Only the lines from the top of the data through the line with "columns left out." should be repeated, each exactly as written.

--- THE DATA ---

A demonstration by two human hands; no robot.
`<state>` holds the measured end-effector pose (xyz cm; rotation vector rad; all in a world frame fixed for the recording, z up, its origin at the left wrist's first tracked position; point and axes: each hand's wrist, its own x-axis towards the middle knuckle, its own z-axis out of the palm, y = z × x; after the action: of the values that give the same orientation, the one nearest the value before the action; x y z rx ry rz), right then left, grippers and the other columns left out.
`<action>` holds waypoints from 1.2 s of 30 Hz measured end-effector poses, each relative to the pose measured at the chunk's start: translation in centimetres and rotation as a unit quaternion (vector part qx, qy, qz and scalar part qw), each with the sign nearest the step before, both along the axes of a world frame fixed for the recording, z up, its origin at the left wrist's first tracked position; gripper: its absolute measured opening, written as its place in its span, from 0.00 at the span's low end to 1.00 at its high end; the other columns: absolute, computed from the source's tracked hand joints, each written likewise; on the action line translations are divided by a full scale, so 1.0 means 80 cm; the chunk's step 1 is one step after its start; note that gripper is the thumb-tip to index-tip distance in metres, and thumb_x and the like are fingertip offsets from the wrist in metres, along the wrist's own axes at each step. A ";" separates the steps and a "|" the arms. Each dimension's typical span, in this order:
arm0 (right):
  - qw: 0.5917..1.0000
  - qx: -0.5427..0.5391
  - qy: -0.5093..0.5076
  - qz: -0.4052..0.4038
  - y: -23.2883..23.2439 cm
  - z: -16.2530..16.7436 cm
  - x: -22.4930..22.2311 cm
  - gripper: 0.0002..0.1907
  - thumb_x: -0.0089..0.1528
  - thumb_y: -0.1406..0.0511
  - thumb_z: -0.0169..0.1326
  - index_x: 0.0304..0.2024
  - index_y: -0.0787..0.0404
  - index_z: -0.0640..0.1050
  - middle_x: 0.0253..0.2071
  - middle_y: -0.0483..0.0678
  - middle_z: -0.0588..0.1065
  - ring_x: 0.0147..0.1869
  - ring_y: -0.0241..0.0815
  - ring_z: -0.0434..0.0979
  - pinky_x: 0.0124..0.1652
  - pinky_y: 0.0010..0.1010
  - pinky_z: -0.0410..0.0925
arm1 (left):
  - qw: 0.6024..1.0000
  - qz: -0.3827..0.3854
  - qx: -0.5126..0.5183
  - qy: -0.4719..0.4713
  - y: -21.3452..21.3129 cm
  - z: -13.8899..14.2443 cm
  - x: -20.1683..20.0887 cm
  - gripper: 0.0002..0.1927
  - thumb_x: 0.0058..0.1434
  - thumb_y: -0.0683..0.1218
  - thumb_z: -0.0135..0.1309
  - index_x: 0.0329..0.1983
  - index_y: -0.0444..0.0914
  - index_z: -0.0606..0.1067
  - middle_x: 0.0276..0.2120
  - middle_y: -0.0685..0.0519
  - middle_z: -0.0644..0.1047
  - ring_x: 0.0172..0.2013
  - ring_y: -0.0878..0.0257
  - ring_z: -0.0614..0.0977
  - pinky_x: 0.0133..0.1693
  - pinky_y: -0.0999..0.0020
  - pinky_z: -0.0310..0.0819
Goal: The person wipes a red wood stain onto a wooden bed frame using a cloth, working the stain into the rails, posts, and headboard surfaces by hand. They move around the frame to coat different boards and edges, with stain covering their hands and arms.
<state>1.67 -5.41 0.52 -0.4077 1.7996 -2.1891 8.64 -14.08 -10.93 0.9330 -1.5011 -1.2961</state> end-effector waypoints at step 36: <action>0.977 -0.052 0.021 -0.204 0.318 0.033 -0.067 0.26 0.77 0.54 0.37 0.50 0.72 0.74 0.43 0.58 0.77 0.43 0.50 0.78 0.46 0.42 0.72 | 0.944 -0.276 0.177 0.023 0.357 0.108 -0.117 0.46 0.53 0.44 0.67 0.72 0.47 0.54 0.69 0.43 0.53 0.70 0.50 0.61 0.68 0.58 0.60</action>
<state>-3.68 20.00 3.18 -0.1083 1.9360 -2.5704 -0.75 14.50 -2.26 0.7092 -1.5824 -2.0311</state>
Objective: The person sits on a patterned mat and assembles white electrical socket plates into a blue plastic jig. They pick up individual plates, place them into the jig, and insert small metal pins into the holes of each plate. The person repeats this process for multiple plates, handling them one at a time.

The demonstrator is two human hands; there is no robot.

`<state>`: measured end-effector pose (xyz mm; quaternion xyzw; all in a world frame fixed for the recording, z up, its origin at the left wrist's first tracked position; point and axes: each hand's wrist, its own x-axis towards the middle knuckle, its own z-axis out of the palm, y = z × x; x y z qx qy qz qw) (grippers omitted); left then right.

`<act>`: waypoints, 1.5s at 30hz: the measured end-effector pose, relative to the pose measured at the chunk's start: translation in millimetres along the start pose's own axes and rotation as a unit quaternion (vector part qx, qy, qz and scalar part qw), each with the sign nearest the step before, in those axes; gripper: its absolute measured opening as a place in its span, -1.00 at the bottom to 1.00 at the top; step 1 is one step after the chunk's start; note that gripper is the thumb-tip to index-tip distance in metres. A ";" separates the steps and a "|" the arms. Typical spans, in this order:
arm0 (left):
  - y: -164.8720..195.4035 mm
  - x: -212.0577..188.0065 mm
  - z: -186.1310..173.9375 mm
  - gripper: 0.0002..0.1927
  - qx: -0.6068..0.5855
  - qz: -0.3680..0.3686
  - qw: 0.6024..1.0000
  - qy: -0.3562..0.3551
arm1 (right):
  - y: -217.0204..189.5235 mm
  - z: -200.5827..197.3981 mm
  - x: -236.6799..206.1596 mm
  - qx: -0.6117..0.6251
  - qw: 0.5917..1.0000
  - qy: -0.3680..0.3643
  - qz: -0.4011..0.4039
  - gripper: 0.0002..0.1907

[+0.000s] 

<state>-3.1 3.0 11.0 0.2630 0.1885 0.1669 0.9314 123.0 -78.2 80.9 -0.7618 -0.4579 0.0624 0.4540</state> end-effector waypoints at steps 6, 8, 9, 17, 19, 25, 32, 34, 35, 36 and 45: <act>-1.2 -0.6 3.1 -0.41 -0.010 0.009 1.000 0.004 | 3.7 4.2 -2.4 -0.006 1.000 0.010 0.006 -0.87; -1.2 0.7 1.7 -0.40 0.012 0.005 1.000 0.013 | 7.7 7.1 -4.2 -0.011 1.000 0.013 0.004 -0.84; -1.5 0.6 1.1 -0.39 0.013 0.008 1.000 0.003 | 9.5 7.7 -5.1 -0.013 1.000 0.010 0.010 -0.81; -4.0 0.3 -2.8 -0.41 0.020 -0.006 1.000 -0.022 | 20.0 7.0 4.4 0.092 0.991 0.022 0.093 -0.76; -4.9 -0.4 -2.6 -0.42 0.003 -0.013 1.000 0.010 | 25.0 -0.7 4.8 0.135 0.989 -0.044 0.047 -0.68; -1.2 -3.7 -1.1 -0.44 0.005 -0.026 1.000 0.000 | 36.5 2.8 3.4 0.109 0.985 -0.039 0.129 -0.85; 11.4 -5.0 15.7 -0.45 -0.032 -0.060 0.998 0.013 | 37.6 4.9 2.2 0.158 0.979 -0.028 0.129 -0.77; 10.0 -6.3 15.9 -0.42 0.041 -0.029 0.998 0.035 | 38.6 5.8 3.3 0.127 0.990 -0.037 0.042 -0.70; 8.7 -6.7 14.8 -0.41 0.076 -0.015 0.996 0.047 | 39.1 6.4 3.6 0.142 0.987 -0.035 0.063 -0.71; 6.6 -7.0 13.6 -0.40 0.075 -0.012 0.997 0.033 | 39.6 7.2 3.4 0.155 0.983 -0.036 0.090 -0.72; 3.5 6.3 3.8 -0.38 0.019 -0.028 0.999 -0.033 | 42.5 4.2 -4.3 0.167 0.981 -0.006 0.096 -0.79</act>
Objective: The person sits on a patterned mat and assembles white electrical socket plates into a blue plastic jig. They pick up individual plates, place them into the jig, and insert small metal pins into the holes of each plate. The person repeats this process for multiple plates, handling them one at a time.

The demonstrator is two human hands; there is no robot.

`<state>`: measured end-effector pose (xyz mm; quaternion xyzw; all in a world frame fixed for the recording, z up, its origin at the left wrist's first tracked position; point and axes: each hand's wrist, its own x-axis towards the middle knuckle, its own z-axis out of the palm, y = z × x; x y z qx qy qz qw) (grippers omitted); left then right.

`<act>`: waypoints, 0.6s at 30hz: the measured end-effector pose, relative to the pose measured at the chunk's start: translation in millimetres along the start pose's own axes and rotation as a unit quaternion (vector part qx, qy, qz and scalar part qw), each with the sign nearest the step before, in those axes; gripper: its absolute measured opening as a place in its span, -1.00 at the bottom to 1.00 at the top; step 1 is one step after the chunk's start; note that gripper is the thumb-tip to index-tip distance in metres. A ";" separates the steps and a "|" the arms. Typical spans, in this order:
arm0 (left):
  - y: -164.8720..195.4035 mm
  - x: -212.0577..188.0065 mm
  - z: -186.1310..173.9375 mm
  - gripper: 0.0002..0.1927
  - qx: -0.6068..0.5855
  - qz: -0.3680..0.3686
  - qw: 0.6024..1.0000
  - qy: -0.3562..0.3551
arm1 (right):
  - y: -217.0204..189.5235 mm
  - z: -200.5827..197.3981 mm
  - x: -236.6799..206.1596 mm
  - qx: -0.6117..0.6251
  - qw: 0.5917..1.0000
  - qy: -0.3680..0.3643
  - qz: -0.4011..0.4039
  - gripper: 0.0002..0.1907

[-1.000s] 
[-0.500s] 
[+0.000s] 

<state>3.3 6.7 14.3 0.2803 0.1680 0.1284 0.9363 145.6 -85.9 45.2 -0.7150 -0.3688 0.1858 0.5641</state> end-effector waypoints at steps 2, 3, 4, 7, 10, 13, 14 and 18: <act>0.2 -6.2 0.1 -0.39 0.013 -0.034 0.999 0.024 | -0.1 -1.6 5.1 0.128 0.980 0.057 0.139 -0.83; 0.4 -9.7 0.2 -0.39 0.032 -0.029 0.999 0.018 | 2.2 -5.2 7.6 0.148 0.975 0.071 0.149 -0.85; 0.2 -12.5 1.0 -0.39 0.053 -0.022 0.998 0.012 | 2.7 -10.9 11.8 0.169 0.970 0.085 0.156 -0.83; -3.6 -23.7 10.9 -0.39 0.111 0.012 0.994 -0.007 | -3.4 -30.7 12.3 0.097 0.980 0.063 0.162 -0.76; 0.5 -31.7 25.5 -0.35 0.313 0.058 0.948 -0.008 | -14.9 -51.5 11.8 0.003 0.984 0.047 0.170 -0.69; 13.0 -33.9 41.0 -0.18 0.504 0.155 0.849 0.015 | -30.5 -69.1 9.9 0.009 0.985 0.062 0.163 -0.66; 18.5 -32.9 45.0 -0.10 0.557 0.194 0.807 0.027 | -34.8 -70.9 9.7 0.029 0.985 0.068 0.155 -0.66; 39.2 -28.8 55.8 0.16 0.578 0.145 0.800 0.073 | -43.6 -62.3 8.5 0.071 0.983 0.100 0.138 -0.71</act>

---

• TASK SOLUTION:
A demonstration by two human hands; no robot.
`<state>` holds the measured end-effector pose (xyz cm; rotation vector rad; all in a world frame fixed for the recording, z up, its origin at the left wrist's first tracked position; point and axes: each hand's wrist, its own x-axis towards the middle knuckle, its own z-axis out of the palm, y = z × x; after the action: of the values that give the same orientation, the one nearest the value before the action; x y z rx ry rz), right then left, grippers and the other columns left out.

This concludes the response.